The City of Edinburgh Council runs a Statutory Repairs Notice system. This was intended to help the council ensure that the traditional tenements in the city would be properly maintained, given that they are not factored. See this Wikipedia page for more details. A 2011 BBC report revealed that there was corruption involved in serving these notices and so unnecessary works were being carried out at great expense to owners.

Individual property owners are in a David versus Goliath situation with institutions like the council, or possibly Port of Leith Housing Association. They are filled with staff who know about buildings and the laws on maintenance. Unless you have connections in the property or building industries, it is likely that getting any third-party advice on demands they make will be too expensive.

The only free way for owners to protect themselves against bad decisions by institutions is to band together. The tenements of Salamander, Elbe, Cadiz, Assembly and Baltic Street are all roughly the same age and construction. Advice for one tenement very likely applies to the others too. If works are truly required on one, then they will likely be required on the others. The cost of survey and advice can be spread across more owners. Between the 170 properties there will also likely be individuals with connections to the building or property industries who may be able to help. So far on this project I have encountered two architects and a groundworks company. I’m sure there will be other trades represented as well.
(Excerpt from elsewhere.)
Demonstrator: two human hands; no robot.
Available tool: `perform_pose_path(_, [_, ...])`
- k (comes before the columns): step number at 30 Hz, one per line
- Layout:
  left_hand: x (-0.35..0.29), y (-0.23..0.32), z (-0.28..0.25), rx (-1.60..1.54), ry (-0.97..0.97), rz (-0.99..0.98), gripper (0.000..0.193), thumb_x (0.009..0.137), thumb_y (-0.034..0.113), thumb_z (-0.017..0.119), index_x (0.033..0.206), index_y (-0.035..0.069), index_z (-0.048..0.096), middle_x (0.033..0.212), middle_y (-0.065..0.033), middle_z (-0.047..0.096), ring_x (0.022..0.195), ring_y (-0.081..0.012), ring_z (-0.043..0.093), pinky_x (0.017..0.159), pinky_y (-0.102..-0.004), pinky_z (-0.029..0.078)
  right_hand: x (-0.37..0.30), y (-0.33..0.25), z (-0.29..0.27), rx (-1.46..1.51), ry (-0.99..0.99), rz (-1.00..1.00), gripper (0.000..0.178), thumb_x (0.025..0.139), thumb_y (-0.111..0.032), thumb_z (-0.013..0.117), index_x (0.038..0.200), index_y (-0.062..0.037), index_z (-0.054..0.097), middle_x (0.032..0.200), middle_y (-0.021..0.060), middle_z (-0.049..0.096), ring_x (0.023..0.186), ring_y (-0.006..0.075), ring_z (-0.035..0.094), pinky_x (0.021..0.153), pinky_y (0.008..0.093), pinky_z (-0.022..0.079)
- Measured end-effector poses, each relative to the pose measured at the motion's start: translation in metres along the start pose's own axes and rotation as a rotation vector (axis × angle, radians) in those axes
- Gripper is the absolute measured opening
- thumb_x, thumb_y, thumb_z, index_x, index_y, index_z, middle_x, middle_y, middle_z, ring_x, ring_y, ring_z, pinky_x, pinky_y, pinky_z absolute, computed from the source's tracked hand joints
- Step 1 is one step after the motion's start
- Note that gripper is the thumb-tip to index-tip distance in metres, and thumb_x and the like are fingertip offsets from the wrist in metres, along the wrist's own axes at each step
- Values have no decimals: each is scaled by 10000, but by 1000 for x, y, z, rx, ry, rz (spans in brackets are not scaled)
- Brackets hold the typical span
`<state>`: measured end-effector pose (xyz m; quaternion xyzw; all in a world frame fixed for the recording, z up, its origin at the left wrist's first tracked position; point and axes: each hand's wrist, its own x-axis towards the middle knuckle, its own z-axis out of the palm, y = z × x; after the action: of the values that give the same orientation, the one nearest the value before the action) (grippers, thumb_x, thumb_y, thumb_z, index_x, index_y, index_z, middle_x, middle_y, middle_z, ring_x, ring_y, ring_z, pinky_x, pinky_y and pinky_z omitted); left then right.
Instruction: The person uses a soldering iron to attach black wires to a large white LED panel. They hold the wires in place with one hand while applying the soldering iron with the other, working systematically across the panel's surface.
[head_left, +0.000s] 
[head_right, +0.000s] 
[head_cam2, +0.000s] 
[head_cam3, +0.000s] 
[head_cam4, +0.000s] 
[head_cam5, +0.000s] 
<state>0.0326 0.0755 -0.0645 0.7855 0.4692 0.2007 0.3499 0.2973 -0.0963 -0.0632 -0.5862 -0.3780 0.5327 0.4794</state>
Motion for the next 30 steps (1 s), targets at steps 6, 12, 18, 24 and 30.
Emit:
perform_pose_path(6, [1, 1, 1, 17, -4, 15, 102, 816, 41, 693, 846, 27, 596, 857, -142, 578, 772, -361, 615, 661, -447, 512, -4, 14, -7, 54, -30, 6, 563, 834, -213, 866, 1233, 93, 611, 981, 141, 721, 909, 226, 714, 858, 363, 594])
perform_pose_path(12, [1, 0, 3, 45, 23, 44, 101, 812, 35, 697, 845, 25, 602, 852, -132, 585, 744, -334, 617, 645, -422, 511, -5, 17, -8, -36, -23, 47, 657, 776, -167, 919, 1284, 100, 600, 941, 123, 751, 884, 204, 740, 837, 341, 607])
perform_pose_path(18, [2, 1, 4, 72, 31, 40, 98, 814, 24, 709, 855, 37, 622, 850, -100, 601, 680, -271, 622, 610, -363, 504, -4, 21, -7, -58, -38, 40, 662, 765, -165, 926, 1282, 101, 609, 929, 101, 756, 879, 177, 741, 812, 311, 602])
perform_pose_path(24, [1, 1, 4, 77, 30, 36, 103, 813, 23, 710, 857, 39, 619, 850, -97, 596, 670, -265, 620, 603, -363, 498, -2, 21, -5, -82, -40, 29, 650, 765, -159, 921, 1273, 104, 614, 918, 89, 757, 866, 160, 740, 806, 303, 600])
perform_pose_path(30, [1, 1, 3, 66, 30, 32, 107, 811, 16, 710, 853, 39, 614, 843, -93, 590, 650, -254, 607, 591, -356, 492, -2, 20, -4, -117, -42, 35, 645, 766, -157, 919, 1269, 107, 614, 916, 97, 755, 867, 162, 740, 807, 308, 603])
The worry which appears to have driven the response to my project is that this will be financially ruinous. I have made it clear in my communications that the cost would be a pittance per year. However, the author seems to believe that owners will be left with ever-escalating costs. I don’t have any special powers to impose ever-escalating costs on any owner, even in my own tenement. This isn’t England where leasehold properties have to deal with a freeholder who can cripple owners with ground rent increases.

If tenements wish to appoint a factor to handle communal maintenance, then that is their prerogative. Even a factor is bound by majority rule. If a factor misbehaves, then the owners can vote to replace them. The only compulsion can come from a majority vote of owners inside the tenement, or an external body like the council.

In the longer term, I hope that the organisation for the back green maintenance can spill over into the other areas of tenement maintenance which can cause the biggest headaches. Most maintenance is done reactively, not proactively. Instead of a manageable ongoing preventative maintenance program, owners get a terrible lottery where they could be hit by a big bill at short notice. By organising across tenements, we can save costs on preventative maintenance. Rather than imposing costs on owners and residents, I am trying to save them money. Rome wasn’t built in a day and I want to prove that we can organise the garden before trying anything more complicated.


For interest, here is the last estimation of support I have across tenements:

TenementFactorInclined percent
1 Assembly, 8 Baltic87.50%
3-7 Assembly46.15%
9 Assembly, 3-5 CadizPoLHA90.91%
2-6 Baltic, 2-6 Salamander68.75%
7 Cadiz93.75%
9-11 CadizPoLHA95.00%
13 Cadiz75.00%
47-51 Elbe66.67%
53-59 Elbe72.73%
8 Salamander93.75%
10 Salamander50.00%
12-20 Salamander85.71%

This is the first and only negative response I have had so far. The remaining ‘not inclined’ number is only due to lack of response.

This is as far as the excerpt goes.